Stress in the Workplace – How stress can affect your worker’s compensation program

Stress may not always be visible, but its effects on injured employees and your bottom line are real enough to warrant a closer look.

Stress can affect anyone at any time, but workers with an existing injury are particularly vulnerable. Beyond anxiety and fatigue, stress can extend healing time for injured workers and exacerbate physical symptoms such as headaches and body aches, frequent colds and infections, even chest pain and rapid heartbeat.

Stress can also complicate pre-existing conditions such as heart disease, diabetes, work related injuries and more.

Whether stress is a contributing factor to a claim, or the result of injury or a physical condition, employers are increasingly working to save money and improve outcomes by helping employees manage stress.

The World Health Organization estimates that stress costs American businesses some $300 billion every year in lost productivity and increased health care costs. It’s the most common cause of long-term sickness absence for all jobs, according to a 2011 Absence Management Survey.

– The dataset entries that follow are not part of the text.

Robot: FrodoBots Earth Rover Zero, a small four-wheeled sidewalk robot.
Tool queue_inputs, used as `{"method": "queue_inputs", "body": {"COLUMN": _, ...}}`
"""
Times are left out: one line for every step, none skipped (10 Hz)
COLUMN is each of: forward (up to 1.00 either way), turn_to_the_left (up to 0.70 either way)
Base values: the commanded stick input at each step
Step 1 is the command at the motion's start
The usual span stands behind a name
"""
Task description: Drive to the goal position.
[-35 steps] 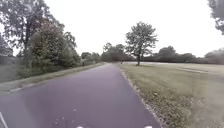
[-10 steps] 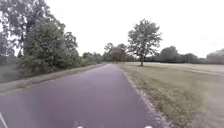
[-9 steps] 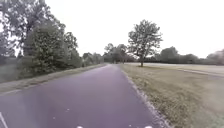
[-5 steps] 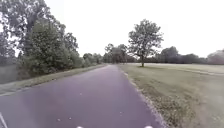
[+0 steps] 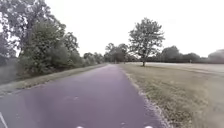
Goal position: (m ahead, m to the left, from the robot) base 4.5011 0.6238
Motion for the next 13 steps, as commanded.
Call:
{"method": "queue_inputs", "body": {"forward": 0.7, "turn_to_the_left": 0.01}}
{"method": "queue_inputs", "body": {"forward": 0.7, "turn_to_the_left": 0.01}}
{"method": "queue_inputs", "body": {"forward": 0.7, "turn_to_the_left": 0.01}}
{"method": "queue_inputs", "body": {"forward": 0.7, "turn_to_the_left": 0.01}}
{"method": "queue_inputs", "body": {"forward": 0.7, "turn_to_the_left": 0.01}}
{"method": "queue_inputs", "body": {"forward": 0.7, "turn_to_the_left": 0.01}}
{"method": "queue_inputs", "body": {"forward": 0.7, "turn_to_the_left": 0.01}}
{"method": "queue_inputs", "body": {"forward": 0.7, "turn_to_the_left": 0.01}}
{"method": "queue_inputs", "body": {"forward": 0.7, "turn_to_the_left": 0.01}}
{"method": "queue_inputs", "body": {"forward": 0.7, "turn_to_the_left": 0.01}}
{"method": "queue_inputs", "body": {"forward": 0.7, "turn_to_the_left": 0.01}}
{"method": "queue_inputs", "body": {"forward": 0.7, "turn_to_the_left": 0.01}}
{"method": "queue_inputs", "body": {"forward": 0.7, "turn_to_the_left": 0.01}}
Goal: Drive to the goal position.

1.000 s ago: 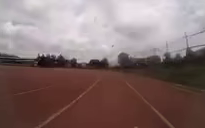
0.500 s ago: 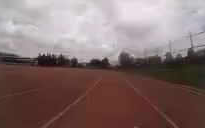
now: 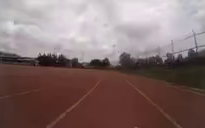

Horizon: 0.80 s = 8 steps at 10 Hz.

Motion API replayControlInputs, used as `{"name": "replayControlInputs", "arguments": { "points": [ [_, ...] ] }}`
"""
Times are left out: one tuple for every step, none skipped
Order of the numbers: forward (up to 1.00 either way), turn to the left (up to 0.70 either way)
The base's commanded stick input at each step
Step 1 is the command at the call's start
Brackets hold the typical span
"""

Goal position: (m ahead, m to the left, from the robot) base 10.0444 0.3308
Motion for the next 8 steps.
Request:
{"name": "replayControlInputs", "arguments": {
  "points": [
    [0.70,0.00],
    [0.70,0.00],
    [0.70,0.00],
    [0.70,0.00],
    [0.70,0.00],
    [0.70,0.00],
    [0.70,0.00],
    [0.70,0.00]
  ]
}}
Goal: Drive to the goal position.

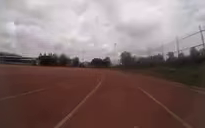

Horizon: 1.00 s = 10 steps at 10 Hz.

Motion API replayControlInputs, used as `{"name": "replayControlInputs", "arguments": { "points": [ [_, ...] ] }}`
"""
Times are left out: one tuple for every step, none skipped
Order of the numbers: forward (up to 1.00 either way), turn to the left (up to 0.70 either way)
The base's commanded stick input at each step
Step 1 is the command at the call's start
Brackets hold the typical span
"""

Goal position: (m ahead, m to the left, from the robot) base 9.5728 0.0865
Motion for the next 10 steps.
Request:
{"name": "replayControlInputs", "arguments": {
  "points": [
    [0.70,0.00],
    [0.70,0.00],
    [0.70,0.00],
    [0.70,0.00],
    [0.70,0.00],
    [0.70,0.00],
    [0.70,0.00],
    [0.70,0.00],
    [0.70,0.00],
    [0.70,0.00]
  ]
}}
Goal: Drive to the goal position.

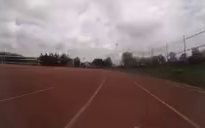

Employer responses don’t have to involve large monetary investments or high-tech solutions. Three tips that can help your employees shake off stress and return to work happy and healthy include the following:

  • Begin communicating right after an accident occurs:  Establishing regular contact with the employee can help make the employee feel connected to the workplace, reducing stress and anxiety about their work life. And it can help you determine how they’re healing and prepare them for return duty. And, as noted here employees in regular contact with their workplace are less likely to seek out legal help on claims.
  • Organize a return-to-work committee: Establishing one or two people on-site responsible for developing and implementing return-to-work plans not only provides a visible commitment to helping employees successfully navigate the transition back, but also provides a central contact for employees to go to with questions.

    The committee can flag any potential problems they spot in their conversations with injured employees, and also can establish a communication protocol following an accident to keep everyone on the same page.


  • Structure stress-free moments in high-pressure times: Every workplace can be stressful at times, but sometimes you can see it coming. Big sale weekend? Heavy service cycles? All of it can add up to high pressure for your employees. 
Consider establishing five-minute quiet zones, or other social pressure breakers that will allow your employees to take short breaks from the chaos throughout the day. Even five minutes of slow, focused breathing can calm stress responses and clear the mind.